Stored records
------------------------------
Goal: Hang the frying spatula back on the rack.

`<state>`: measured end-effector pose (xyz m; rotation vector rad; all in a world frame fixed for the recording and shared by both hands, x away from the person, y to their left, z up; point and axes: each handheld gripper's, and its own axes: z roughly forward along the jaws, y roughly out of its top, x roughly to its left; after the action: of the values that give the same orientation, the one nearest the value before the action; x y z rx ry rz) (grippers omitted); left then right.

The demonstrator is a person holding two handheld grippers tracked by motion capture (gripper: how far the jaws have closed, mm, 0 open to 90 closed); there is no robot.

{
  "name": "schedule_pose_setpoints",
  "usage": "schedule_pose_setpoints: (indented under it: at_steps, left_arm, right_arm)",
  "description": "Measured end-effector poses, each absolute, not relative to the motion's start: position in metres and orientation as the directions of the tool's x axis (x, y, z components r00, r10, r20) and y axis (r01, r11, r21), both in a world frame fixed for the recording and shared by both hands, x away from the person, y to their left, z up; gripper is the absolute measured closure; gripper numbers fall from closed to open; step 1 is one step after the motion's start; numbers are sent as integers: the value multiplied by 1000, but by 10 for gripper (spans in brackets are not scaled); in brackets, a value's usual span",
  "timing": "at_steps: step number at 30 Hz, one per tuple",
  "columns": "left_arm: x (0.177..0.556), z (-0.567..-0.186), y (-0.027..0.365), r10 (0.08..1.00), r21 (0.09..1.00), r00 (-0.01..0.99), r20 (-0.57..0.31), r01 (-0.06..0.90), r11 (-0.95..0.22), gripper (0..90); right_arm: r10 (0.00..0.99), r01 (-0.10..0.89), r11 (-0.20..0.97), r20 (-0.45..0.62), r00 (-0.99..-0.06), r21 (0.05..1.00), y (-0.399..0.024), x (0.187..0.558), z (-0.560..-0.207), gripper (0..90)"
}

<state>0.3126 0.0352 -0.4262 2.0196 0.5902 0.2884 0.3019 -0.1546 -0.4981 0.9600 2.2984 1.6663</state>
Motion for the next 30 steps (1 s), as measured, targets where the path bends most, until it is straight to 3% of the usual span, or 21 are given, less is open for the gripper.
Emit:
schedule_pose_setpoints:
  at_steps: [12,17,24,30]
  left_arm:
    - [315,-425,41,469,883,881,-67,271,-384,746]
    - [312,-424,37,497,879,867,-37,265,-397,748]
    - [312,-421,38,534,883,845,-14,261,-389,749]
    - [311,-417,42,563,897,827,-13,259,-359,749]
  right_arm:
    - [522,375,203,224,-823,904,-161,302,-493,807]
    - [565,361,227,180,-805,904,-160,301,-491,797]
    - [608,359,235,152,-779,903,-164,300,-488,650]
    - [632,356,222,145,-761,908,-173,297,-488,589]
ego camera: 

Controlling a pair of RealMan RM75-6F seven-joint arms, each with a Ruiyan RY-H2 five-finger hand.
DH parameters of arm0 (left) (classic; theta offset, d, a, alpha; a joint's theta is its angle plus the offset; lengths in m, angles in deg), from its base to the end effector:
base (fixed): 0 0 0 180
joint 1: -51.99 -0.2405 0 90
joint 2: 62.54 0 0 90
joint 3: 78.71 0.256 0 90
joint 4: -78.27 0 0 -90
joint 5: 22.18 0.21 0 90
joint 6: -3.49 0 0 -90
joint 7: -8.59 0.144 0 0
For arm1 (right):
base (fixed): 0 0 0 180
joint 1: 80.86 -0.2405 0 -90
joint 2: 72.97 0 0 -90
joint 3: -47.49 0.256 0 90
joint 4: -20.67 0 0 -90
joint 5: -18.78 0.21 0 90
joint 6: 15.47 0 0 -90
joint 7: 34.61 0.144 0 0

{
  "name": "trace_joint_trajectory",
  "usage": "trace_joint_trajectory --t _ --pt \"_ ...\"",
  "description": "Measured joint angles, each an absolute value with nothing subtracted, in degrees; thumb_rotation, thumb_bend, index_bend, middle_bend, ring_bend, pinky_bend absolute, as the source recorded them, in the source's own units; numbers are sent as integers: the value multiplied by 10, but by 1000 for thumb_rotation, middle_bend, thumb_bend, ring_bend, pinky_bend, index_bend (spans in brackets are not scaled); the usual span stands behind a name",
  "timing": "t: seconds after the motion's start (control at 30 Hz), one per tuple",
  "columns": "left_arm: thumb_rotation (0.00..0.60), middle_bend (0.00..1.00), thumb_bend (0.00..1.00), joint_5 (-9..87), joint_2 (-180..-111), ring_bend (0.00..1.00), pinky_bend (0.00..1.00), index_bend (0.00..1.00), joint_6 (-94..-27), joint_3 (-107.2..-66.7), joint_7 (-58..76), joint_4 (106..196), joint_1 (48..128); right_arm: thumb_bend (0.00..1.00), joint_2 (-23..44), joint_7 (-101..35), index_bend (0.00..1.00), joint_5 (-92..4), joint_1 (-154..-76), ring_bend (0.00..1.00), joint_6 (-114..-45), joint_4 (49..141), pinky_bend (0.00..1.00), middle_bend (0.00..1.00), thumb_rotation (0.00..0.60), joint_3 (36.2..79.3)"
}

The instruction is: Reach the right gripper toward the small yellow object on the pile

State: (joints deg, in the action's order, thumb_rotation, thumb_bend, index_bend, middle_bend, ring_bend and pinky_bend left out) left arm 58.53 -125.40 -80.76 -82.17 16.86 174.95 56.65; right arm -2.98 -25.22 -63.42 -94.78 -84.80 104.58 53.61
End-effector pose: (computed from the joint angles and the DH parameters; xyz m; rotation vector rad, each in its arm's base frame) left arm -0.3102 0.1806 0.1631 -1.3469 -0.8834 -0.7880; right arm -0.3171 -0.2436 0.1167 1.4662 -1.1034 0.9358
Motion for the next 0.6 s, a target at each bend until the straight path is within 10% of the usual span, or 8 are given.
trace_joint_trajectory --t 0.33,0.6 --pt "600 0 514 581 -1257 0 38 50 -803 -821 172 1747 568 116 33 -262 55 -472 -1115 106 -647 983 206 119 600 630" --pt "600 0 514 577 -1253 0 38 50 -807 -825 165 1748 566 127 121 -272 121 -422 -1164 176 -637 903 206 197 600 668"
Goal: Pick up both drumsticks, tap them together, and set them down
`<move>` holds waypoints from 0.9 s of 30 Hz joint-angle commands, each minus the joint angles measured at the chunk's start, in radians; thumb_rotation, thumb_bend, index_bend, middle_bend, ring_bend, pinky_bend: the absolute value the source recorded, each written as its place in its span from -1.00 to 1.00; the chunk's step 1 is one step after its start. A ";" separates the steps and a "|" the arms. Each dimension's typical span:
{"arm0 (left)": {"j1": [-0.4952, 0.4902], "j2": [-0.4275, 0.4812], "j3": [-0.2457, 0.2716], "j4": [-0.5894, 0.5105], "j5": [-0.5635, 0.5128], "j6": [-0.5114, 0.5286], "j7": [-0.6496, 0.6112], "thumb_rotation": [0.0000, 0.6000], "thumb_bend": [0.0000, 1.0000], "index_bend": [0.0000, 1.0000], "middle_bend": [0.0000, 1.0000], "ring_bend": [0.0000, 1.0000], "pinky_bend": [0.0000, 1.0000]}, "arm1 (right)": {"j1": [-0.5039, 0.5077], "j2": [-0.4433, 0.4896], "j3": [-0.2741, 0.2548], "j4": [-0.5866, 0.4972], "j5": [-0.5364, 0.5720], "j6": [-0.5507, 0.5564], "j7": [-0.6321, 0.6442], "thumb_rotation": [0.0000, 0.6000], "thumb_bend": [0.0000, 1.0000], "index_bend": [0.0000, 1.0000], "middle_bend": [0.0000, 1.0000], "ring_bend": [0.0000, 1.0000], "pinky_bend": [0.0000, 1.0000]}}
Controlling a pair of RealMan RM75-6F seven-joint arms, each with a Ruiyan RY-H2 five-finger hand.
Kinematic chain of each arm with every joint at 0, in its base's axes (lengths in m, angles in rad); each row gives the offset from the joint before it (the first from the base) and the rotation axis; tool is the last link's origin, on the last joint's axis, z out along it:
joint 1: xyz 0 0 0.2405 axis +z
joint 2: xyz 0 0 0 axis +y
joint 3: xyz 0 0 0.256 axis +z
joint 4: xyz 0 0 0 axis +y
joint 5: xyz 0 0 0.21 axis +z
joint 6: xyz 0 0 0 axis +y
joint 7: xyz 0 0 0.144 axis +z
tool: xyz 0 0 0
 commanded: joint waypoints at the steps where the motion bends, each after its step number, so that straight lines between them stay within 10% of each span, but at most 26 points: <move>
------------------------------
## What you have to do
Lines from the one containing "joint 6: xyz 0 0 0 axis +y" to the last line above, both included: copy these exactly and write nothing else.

## Exercise result
joint 6: xyz 0 0 0 axis +y
joint 7: xyz 0 0 0.144 axis +z
tool: xyz 0 0 0
 commanded: joint waypoints at the steps where the motion bends, each after its step number, so that straight lines between them stay within 10% of each span, but at most 26 points: <move>

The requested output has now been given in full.